SEDs at Oak Ridge did not have to perform KP duty as there were no mess halls. Instead, SEDs received a daily meal allowance of $2.25 to allow them to eat at the same cafeterias as the civilians. SEDs who were hospitalized had 75 cents deducted from their allowance to pay for the food in hospital. GIs arriving from other Army posts were amazed to find beds with inner spring mattresses and Black maids arriving to make the beds and clean the rooms.

==Other sites==
Some enlisted men worked with private contractors or in small communities. On 12 June 1944, the Manhattan District was authorized to transfer up to 563 enlisted personnel to the Enlisted Reserve Corps. This allowed them to work inconspicuously as civilians, while they still remained under Army control for security reasons.

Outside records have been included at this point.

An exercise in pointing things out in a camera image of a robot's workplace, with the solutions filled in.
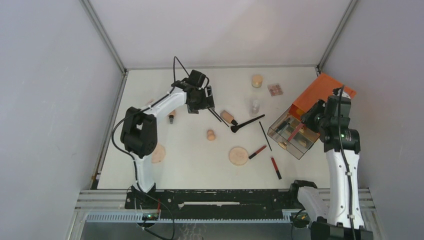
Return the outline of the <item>black concealer stick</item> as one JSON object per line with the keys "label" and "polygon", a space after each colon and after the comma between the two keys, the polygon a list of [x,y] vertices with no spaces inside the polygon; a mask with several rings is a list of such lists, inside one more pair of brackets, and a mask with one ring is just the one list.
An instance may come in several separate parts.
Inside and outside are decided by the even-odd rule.
{"label": "black concealer stick", "polygon": [[282,123],[280,125],[277,126],[276,128],[276,132],[278,133],[279,131],[281,131],[287,124],[289,124],[291,121],[291,118],[288,117],[285,120],[282,121]]}

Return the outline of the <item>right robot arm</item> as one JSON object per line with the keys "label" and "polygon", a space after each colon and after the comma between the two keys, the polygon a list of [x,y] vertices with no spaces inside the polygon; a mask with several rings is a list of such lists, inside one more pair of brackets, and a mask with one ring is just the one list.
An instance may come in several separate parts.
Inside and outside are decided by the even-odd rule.
{"label": "right robot arm", "polygon": [[308,214],[312,240],[374,238],[361,214],[358,190],[361,145],[359,132],[349,128],[350,109],[349,97],[332,95],[317,101],[301,116],[308,129],[319,133],[330,179],[329,204],[311,181],[295,180],[290,186],[289,203]]}

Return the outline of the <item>beige foundation tube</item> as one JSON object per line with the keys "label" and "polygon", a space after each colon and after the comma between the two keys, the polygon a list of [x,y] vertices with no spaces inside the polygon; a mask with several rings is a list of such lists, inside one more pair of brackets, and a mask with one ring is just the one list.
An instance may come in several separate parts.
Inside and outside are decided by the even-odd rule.
{"label": "beige foundation tube", "polygon": [[235,120],[235,118],[234,118],[234,116],[233,115],[231,115],[229,112],[227,112],[226,110],[223,110],[221,113],[220,113],[220,117],[225,121],[225,122],[227,122],[228,124],[231,124],[231,125],[234,125],[234,126],[237,126],[238,125],[238,122]]}

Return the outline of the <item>round powder puff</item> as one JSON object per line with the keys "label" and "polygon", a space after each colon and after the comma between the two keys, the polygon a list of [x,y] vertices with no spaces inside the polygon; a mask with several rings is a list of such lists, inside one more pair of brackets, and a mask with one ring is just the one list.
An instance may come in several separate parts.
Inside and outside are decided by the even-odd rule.
{"label": "round powder puff", "polygon": [[249,155],[245,148],[237,146],[229,151],[228,159],[235,166],[243,166],[248,162]]}
{"label": "round powder puff", "polygon": [[163,145],[161,144],[157,144],[156,148],[154,149],[154,151],[152,152],[151,155],[151,162],[153,164],[157,164],[162,162],[165,159],[166,156],[166,149]]}

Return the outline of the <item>clear small bottle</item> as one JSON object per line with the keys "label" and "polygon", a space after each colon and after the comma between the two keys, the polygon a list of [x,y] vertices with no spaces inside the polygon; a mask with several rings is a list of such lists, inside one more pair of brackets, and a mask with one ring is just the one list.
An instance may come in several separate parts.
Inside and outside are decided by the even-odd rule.
{"label": "clear small bottle", "polygon": [[260,110],[260,105],[261,104],[260,104],[260,101],[258,99],[255,99],[251,102],[249,114],[252,118],[254,118],[258,115],[259,110]]}

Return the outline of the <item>red lipstick pencil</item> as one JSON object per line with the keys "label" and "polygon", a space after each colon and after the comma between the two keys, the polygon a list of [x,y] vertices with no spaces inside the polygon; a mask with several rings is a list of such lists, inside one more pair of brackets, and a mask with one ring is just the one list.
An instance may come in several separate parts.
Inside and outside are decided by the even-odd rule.
{"label": "red lipstick pencil", "polygon": [[277,165],[277,163],[276,163],[276,161],[275,161],[275,158],[272,156],[270,159],[271,159],[271,162],[272,162],[273,168],[274,168],[274,170],[275,170],[275,173],[276,173],[276,175],[277,175],[277,178],[278,178],[279,180],[281,180],[281,179],[282,179],[282,176],[281,176],[280,170],[279,170],[279,168],[278,168],[278,165]]}

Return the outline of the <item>thin black eyeliner pencil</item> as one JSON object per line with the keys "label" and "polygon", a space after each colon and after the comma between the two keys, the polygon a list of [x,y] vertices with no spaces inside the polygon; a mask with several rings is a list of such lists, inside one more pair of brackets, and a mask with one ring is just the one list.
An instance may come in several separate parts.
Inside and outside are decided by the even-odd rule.
{"label": "thin black eyeliner pencil", "polygon": [[268,147],[269,147],[269,150],[272,152],[273,150],[272,150],[271,144],[270,144],[270,142],[269,142],[268,136],[267,136],[267,134],[266,134],[266,132],[265,132],[265,129],[264,129],[264,127],[263,127],[263,125],[262,125],[262,122],[261,122],[261,121],[259,121],[259,125],[260,125],[260,128],[261,128],[261,130],[262,130],[262,133],[263,133],[263,135],[264,135],[264,138],[265,138],[265,140],[266,140],[266,143],[267,143],[267,145],[268,145]]}

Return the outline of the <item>long black makeup pencil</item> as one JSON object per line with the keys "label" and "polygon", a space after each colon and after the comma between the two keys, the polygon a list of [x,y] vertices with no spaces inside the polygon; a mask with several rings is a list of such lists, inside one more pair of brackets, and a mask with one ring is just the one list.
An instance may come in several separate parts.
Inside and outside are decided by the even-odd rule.
{"label": "long black makeup pencil", "polygon": [[212,109],[208,108],[208,110],[219,122],[222,123],[222,120],[220,119],[220,117],[216,115],[216,113]]}

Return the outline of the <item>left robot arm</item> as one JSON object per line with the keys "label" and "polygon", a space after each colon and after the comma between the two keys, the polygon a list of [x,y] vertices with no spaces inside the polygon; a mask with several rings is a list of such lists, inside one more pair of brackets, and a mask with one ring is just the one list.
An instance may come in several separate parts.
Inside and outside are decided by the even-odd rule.
{"label": "left robot arm", "polygon": [[214,108],[210,79],[205,74],[192,70],[188,77],[175,80],[156,102],[142,108],[128,108],[121,122],[120,142],[124,153],[133,160],[134,188],[140,191],[136,200],[145,209],[153,207],[157,200],[151,190],[155,187],[152,157],[158,144],[158,123],[181,106],[186,106],[190,114]]}

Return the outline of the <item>black powder brush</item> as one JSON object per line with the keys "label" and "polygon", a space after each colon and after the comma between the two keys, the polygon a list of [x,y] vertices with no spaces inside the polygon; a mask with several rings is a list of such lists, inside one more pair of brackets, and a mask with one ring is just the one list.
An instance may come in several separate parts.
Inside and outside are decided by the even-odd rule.
{"label": "black powder brush", "polygon": [[244,123],[233,125],[233,126],[230,127],[230,130],[233,133],[236,133],[239,129],[241,129],[241,128],[243,128],[243,127],[245,127],[245,126],[247,126],[247,125],[249,125],[249,124],[251,124],[251,123],[253,123],[253,122],[255,122],[255,121],[257,121],[257,120],[259,120],[259,119],[261,119],[263,117],[265,117],[265,116],[266,116],[265,114],[262,114],[260,116],[255,117],[255,118],[252,118],[252,119],[250,119],[250,120],[248,120],[248,121],[246,121]]}

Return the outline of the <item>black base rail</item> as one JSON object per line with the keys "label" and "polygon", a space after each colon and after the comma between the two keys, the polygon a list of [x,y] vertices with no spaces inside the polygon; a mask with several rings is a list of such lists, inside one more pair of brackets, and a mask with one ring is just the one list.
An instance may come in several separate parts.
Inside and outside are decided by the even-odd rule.
{"label": "black base rail", "polygon": [[303,206],[284,189],[154,189],[127,190],[126,210],[153,210],[164,220],[282,220]]}

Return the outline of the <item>round powder puff centre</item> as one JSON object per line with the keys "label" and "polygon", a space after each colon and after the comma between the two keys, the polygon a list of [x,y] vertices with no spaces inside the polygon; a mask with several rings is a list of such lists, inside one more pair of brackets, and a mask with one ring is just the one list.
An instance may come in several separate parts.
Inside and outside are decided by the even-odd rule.
{"label": "round powder puff centre", "polygon": [[249,155],[245,148],[237,146],[229,151],[228,159],[235,166],[243,166],[248,162]]}

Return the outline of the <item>pink red makeup pencil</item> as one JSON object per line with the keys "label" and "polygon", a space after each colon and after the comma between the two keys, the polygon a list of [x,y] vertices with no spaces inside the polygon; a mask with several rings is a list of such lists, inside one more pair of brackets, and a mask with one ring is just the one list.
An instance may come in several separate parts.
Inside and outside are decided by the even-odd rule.
{"label": "pink red makeup pencil", "polygon": [[296,128],[292,131],[292,133],[290,134],[289,138],[287,139],[287,142],[289,143],[294,136],[302,129],[302,127],[304,126],[304,124],[302,122],[300,122]]}

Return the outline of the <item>orange clear drawer organizer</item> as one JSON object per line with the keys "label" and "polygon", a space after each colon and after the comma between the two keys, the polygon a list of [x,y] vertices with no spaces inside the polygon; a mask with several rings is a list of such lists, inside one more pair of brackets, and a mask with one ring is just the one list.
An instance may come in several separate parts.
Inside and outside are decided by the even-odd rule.
{"label": "orange clear drawer organizer", "polygon": [[322,74],[269,127],[267,134],[298,160],[321,141],[328,156],[357,163],[360,136],[349,127],[356,95],[352,88]]}

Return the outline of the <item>clear blush palette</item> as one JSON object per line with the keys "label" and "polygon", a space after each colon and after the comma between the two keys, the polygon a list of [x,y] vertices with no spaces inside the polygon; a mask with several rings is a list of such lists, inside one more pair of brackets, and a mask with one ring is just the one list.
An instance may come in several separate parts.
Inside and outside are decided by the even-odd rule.
{"label": "clear blush palette", "polygon": [[269,84],[267,88],[272,97],[279,96],[284,93],[279,83]]}

In August 1944, Groves asked ten SEDs at Oak Ridge for volunteers for a dangerous assignment. All ten volunteered. They were sent to Philadelphia to learn about the operation of a pilot plant for the S-50 Thermal Diffusion Plant. On 2 September 1944, SED Private Arnold Kramish, and two civilians, Peter N. Bragg Jr. and Douglas P. Meigs, were working in a transfer room when a 600 lb cylinder of uranium hexafluoride exploded, rupturing nearby steam pipes. The steam reacted with the uranium hexafluoride to create hydrofluoric acid, and the three men were badly burned. SED Private John D. Hoffman ran through the toxic cloud to rescue them, but Bragg and Meigs died from their injuries. Another eleven men, including Kramish and four other soldiers, were injured but recovered. Hoffman, who suffered burns, was awarded the Soldier's Medal, the United States Army's highest award for an act of valor in a non-combat situation, and the only one awarded to a member of the Manhattan District.

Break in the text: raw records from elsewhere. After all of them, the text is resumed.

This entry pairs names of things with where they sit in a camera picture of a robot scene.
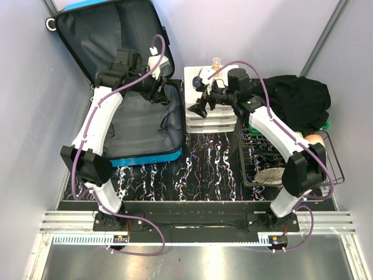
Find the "large black garment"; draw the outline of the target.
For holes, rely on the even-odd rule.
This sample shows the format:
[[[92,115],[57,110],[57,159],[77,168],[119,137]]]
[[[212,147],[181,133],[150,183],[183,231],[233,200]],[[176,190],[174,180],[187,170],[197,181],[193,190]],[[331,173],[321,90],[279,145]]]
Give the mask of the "large black garment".
[[[309,135],[326,124],[331,105],[326,84],[295,75],[274,76],[264,83],[270,108],[293,131]]]

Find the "white plastic drawer unit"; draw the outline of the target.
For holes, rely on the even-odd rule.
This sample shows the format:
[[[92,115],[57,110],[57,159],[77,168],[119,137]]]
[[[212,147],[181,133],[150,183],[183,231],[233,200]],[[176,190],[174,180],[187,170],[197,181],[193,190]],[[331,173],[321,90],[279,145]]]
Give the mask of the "white plastic drawer unit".
[[[192,80],[199,75],[204,66],[186,66],[184,68],[184,103],[186,131],[189,134],[208,134],[234,131],[237,116],[230,106],[216,105],[214,110],[206,106],[207,117],[202,118],[188,111],[188,107],[194,105],[202,93],[192,87]]]

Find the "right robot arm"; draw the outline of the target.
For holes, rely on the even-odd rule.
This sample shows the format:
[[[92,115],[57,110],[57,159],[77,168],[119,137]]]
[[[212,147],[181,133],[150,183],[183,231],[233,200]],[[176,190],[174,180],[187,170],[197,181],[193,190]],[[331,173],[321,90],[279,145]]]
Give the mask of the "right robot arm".
[[[230,106],[237,117],[258,130],[282,155],[286,165],[281,177],[282,189],[260,214],[258,223],[271,231],[283,228],[306,196],[329,175],[326,150],[320,143],[312,144],[296,134],[270,108],[269,99],[249,89],[249,76],[242,68],[227,72],[227,83],[215,79],[214,70],[203,66],[191,76],[191,86],[201,96],[188,111],[206,118],[206,107]]]

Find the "blue fish-print suitcase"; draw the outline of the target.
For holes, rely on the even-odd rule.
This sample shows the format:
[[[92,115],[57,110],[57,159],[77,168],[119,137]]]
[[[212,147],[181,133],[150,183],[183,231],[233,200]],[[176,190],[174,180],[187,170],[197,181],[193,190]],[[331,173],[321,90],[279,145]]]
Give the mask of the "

SEDs participated in the Trinity nuclear test and with Project Alberta on Tinian, where they were involved in the assembly of the Little Boy and Fat Man bombs used in the atomic bombing of Hiroshima and Nagasaki. After the war ended, some SEDs performed similar duties in support of the Operation Crossroads at Bikini Atoll.

==Legacy==
On 15 August 1945, the 9812nd Technical Service Unit was awarded a Meritorious Service Unit Plaque for the period from 7 October to 30 November 1944, and a gold star in lieu of a second award for the period 1 December 1944 to 31 May 1945. SEDs were authorized to wear a special insignia of a golden laurel leaf similar to that on the plaque on their lower right sleeve 4 in above the cuff. Some dubbed this the "Golden Toilet Seat". During the war, the SEDs wore the Army Service Forces (ASF) shoulder patch; afterwards, the special shoulder patch was authorized, which incorporated the ASF design.

When the war ended, SEDs wanted to know when they would be separated from the Army. During a press conference at Oak Ridge with the new Secretary of War, Robert P. Patterson, on 29 September 1945, Groves told the SEDs that they would demobilized on the same basis as other soldiers in the Army. SEDs were offered early discharges if they were willing to perform the same duties in a civilian capacity for six months. Ralph Sparks, a SED who worked as a machinist at Los Alamos, recalled that almost all the SEDs at Los Alamos accepted this offer. Benjamin Bederson recalled that he was offered $6,000 to participate in the Operation Crossroads nuclear tests for six months. Although this was more than sixty times his salary as a soldier, he declined the offer.

Many SEDs returned to their studies and became successful scientists—including Val Fitch, who was awarded a Nobel Prize in Physics in 1980.